Where are Mexico’s “disappeared” 43 this Thanksgiving?

COFFEE WITH WARREN, with Warren Harbeck
Cochrane Eagle, October 8, 2015

“Wearing a sombrero with ‘43’ on it is not only a humbling experience,” says Mission Mexico project coordinator Mike MacDonald; “it’s a commitment.” Photo supplied

We’re approaching Thanksgiving once again in Canada, a time when families are united around fun, feasting, and fond memories.

But for many in the mountainous State of Guerrero in southern Mexico, family reunion is a dream longing to be realized.

Sept. 26 marked the first anniversary of the murder of three students and the disappearance of 43 other students from the teachers college in Ayotzinapa, Guerrero.

Our media were filled with the story at the time, but other headlines eventually relegated it to the back pages.

It has not been forgotten by the families affected, however.

Nor has it been forgotten by one of our long-distance email coffee companions, Mike MacDonald.

Mike, a former Calgary school teacher, is in heartfelt solidarity with those families.
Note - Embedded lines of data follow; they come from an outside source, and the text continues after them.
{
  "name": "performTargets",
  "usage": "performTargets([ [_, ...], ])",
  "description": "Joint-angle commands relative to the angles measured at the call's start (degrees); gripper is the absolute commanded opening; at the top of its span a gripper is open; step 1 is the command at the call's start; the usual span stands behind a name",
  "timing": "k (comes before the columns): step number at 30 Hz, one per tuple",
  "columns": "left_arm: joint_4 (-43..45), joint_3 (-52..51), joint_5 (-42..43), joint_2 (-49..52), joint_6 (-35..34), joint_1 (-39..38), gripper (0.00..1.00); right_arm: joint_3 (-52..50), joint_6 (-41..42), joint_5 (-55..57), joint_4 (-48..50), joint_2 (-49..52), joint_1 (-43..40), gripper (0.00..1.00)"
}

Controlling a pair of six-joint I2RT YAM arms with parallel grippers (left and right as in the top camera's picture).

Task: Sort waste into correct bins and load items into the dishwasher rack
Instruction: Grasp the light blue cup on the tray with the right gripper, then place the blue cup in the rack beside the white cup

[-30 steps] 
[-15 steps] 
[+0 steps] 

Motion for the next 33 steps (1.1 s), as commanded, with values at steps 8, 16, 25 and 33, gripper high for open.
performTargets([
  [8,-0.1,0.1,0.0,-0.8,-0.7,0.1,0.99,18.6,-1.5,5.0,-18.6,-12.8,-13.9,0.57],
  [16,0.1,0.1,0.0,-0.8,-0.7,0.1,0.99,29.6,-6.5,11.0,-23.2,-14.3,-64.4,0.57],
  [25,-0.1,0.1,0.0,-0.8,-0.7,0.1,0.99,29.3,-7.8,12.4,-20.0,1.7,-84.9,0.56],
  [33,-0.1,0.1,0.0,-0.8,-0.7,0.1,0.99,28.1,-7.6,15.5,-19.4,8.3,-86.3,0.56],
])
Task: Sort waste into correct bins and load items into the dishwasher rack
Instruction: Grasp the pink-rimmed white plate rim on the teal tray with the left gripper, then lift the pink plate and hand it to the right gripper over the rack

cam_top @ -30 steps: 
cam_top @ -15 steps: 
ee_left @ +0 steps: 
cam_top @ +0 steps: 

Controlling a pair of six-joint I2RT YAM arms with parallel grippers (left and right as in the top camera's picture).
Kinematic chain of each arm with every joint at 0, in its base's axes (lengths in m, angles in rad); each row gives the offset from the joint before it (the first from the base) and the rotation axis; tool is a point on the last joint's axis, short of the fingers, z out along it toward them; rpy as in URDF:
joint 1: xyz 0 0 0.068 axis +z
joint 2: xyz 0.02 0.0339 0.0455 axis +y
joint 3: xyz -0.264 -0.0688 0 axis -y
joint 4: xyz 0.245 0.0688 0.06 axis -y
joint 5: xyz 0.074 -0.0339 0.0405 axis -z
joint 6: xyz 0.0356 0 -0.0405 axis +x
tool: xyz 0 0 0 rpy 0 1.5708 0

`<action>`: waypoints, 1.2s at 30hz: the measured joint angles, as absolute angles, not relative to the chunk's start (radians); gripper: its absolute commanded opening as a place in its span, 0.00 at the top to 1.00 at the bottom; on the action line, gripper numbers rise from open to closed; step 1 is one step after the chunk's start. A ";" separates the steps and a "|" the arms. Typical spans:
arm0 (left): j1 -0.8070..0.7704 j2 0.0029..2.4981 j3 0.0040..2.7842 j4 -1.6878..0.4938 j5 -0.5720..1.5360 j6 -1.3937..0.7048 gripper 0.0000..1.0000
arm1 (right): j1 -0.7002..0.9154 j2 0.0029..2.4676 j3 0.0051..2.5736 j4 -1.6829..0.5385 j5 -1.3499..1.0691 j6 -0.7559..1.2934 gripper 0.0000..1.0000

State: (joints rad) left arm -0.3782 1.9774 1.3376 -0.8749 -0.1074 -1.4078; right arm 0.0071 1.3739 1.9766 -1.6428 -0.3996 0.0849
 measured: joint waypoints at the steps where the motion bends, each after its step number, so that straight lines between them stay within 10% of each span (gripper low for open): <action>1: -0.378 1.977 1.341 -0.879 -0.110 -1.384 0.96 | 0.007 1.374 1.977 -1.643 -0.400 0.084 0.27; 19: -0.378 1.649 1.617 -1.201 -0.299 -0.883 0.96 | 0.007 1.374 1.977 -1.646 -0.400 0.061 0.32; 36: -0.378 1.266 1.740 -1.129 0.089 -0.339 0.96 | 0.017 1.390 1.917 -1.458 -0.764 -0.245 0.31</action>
Project coordinator for Mission Mexico, a humanitarian outreach of the Catholic Diocese of Calgary, he represents the concerns of many right here in Cochrane.

To commemorate the anniversary of that tragic event, Mike posted a moving essay on his blog. With his permission, I’m condensing it here:

EVERYONE KNOWS that police, military, government, and drug gangs were involved in the affair here in the State of Guerrero – but everyone also knows that truth and justice are not common commodities in this region.

And family members of those 43 students are no closer to knowing the whereabouts of their loved ones than they were one year ago.

A recent report given by Amnesty International placed the number of forced disappearances in Mexico since 2007 at about 25,000.

For those who are unsure just what a “forced disappearance” is – and if this is not a part of your everyday life, I hope you feel grateful – Wikipedia gives the following definition:

“In international human rights law, a ‘forced disappearance’ occurs when a person is secretly abducted or imprisoned by a state or political organization or by a third party with the authorization, support, or acquiescence of a state or political organization, followed by a refusal to acknowledge the person's fate and whereabouts, with the intent of placing the victim outside the protection of the law.”

Can most Canadians even imagine what it is like to live in a society where “forced disappearance” is an ever-present threat?

Here in Guerrero the struggle will continue.

Ayotzinapa, the location of the teachers college where the 43 disappeared studied, means in the native Nahuatl language “place of turtles.”

I read the following comment on a website: “Consider the qualities of turtles: tough and enduring, watchful, tidy, quiet and dignified, purposeful, respectful and gentle. Turtles keep trying, plan ahead, love their home territory and are smart.”

That describes the moms and dads, sisters and brothers, wives and children, grandmothers and grandfathers of these 43 disappeared students. And it describes the hundreds and thousands and millions of others who accompany them in their struggle for truth and justice – and who seek a simple answer to the anguished question: “Where are they?”

“Alive they took them away; alive we want them back!”

—Mike MacDonald, Guerrero, Mexico

THANKS FOR this reminder, Mike.

This Thanksgiving, as we in Canada are united once more with our families in joyful celebration, let us remember the families of these 43 disappeared students in the State of Guerrero. May they finally find deliverance from this nightmare of uncertainty and realize their dream of reunion.